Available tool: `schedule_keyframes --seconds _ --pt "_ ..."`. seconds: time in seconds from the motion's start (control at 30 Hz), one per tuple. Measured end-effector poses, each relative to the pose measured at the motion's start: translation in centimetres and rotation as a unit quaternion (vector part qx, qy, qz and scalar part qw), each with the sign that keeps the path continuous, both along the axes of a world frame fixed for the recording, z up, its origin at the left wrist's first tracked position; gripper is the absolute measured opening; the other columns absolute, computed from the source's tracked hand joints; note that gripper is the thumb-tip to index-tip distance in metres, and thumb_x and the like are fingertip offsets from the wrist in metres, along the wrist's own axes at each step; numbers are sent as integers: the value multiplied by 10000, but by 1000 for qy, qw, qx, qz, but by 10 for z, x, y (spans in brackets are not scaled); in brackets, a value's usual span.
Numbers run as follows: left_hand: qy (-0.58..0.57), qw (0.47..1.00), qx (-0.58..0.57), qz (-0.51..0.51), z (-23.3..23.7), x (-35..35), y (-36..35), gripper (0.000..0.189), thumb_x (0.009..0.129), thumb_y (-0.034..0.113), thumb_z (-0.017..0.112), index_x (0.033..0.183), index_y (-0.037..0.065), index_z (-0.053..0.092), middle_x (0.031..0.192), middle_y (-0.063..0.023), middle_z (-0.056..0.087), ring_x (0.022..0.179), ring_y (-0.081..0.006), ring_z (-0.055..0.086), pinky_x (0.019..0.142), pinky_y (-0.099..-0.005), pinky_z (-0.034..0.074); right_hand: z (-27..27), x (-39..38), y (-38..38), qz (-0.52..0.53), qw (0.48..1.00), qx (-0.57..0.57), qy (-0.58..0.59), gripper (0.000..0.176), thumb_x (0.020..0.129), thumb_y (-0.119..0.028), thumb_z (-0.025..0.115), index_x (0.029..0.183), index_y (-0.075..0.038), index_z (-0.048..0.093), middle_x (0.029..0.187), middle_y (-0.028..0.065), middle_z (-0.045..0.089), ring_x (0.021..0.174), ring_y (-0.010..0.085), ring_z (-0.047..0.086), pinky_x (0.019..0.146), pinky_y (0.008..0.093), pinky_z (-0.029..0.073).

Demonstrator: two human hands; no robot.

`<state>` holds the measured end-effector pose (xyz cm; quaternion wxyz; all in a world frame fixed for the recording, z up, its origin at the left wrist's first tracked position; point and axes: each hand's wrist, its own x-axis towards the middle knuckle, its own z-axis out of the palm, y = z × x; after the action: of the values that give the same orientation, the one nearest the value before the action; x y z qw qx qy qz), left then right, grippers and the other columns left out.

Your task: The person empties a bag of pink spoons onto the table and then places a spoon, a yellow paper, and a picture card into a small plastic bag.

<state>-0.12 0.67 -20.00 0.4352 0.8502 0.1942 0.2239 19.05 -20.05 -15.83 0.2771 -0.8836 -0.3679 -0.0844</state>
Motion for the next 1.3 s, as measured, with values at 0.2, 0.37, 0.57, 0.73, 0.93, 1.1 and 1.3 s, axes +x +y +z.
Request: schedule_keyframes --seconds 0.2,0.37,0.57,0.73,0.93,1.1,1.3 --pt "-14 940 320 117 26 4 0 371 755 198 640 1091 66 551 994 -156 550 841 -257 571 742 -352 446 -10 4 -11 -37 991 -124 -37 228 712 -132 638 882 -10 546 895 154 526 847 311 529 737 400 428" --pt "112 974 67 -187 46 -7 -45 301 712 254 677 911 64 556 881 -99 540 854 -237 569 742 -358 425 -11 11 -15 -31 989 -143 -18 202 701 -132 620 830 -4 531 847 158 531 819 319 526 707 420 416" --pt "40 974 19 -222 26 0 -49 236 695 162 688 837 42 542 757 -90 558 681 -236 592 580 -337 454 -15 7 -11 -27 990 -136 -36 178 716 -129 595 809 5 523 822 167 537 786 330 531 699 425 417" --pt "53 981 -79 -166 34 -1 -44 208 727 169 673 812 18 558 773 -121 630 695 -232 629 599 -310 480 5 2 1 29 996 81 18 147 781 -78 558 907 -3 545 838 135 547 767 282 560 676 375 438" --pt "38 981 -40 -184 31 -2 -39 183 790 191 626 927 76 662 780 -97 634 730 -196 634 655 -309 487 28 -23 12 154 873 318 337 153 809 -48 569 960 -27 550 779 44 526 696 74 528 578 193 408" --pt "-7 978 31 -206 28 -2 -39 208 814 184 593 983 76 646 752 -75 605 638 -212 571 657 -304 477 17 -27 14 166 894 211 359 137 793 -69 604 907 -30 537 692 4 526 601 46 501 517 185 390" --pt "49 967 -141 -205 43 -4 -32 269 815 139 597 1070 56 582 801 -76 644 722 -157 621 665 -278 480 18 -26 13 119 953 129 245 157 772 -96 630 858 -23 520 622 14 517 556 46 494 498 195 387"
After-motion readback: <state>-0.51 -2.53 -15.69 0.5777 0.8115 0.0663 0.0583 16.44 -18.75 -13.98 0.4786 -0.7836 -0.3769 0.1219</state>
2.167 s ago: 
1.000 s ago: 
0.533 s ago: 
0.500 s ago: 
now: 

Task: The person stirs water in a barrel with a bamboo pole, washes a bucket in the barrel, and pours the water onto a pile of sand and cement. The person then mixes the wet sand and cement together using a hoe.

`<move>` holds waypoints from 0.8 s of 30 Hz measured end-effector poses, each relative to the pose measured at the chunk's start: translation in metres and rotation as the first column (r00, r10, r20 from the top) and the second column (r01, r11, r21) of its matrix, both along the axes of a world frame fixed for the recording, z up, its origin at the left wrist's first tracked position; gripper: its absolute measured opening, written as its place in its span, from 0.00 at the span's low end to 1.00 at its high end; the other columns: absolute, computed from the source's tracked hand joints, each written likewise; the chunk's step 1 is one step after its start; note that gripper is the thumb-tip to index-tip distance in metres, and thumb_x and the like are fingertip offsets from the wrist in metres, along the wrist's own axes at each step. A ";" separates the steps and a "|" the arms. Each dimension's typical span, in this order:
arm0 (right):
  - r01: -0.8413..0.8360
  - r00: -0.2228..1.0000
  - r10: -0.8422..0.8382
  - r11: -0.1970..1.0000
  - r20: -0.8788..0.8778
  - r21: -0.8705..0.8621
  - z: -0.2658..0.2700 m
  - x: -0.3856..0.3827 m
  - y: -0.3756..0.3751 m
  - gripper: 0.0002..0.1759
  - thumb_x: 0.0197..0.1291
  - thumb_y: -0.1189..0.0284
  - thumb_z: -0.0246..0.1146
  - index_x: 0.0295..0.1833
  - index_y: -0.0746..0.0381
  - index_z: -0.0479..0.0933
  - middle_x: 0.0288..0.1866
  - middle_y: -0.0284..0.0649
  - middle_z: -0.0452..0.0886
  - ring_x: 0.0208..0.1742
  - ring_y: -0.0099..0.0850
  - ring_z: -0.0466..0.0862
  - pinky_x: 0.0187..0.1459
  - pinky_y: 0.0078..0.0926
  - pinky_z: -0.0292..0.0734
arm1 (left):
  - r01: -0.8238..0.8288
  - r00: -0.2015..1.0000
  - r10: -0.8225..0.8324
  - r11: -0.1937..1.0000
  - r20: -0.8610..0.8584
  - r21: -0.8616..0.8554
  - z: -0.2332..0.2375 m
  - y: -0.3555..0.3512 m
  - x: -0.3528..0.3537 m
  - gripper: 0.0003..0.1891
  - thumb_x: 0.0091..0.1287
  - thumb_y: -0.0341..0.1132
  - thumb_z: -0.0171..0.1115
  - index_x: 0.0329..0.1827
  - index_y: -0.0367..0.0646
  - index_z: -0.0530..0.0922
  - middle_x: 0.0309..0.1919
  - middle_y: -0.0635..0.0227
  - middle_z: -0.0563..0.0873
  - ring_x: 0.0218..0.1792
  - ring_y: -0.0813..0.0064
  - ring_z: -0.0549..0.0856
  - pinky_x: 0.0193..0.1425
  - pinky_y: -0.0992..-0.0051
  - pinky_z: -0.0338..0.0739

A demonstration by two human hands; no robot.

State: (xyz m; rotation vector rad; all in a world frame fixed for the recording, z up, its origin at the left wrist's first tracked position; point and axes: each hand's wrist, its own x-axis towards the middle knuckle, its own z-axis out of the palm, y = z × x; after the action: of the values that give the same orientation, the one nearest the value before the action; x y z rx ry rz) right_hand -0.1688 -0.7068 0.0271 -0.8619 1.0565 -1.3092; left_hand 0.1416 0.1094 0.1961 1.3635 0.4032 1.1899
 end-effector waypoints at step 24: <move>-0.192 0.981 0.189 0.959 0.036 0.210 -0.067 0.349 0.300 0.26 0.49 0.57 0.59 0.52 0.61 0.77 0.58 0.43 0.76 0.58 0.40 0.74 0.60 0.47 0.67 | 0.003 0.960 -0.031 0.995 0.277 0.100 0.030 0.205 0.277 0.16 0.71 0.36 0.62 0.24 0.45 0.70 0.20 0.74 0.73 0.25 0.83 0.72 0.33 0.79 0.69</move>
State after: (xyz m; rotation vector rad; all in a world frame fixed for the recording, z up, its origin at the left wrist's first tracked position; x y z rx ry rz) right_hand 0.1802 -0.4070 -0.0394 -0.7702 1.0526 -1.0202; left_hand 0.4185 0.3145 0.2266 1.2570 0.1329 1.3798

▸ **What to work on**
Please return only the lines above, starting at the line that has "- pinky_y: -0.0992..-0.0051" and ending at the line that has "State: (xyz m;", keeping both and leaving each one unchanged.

▸ **Exercise result**
  - pinky_y: -0.0992..-0.0051
  - pinky_z: -0.0338..0.0739

A demonstration by two human hands; no robot.

State: (xyz m; rotation vector rad; all in a world frame fixed for the recording, z up, its origin at the left wrist's first tracked position; point and axes: each hand's wrist, its own x-axis towards the middle knuckle, its own z-axis out of the palm, y = z × x; after the action: of the values that give the same orientation, the one nearest the value before the action; x y z rx ry rz) right_hand -0.1688 -0.7068 0.0271 -0.8619 1.0565 -1.3092; left_hand 0.1416 0.1094 0.1961 1.3635 0.4032 1.1899

Nothing else is needed, and the exercise is over.